> [Dataset excerpt]:
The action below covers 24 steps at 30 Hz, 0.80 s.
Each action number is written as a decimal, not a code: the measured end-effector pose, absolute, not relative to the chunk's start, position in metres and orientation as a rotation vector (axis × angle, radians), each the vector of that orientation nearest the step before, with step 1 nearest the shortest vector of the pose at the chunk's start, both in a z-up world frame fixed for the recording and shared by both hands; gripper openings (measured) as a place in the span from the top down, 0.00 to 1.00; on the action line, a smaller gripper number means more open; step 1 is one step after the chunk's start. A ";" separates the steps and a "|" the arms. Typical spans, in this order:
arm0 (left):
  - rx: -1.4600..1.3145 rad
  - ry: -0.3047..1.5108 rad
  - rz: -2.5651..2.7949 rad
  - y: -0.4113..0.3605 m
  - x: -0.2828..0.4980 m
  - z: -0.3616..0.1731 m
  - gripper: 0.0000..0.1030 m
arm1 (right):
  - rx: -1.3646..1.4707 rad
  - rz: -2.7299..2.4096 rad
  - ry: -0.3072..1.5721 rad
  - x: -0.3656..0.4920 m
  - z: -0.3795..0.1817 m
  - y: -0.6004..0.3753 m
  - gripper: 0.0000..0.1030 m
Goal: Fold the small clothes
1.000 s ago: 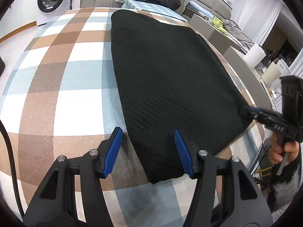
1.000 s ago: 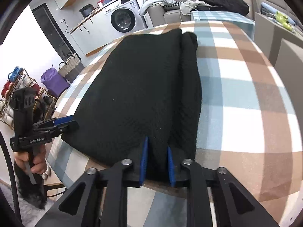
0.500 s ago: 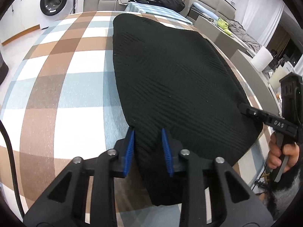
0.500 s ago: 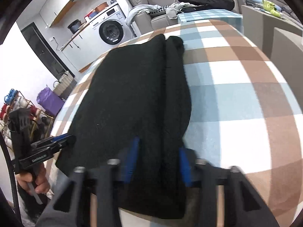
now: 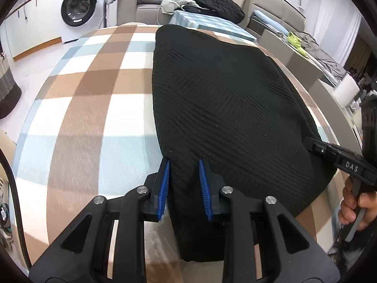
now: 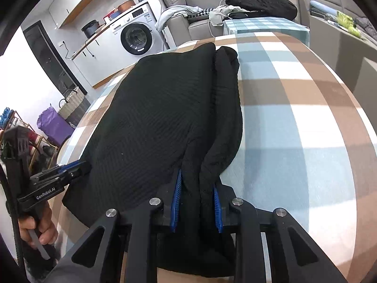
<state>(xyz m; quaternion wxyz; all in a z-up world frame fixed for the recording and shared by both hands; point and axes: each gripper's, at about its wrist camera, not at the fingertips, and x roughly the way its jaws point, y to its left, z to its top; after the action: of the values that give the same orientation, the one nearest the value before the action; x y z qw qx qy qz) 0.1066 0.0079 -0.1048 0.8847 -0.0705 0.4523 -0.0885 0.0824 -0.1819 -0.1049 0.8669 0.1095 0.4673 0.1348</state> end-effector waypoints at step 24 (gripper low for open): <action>-0.149 0.914 -0.170 0.019 0.112 -0.104 0.79 | 0.195 0.256 0.969 0.089 -0.098 -0.177 0.72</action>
<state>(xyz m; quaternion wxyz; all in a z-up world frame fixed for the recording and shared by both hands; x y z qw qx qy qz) 0.1124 0.0188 -0.1038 0.8911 -0.0716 0.4405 -0.0817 0.0892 -0.1773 -0.0984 0.8725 0.0936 0.4637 0.1225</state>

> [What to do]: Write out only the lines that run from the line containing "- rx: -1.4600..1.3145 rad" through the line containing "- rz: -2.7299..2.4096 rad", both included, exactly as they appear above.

> [Result]:
  - rx: -1.4600..1.3145 rad
  - ry: -0.3047..1.5108 rad
  - rz: -2.5651..2.7949 rad
  - y: -0.4113..0.3605 m
  - x: -0.2828..0.4980 m
  - z: -0.3616..0.1731 m
  - gripper: 0.0000..0.1030 m
arm1 (right):
  - rx: -1.3646..1.4707 rad
  - rz: -2.7299..2.4096 rad

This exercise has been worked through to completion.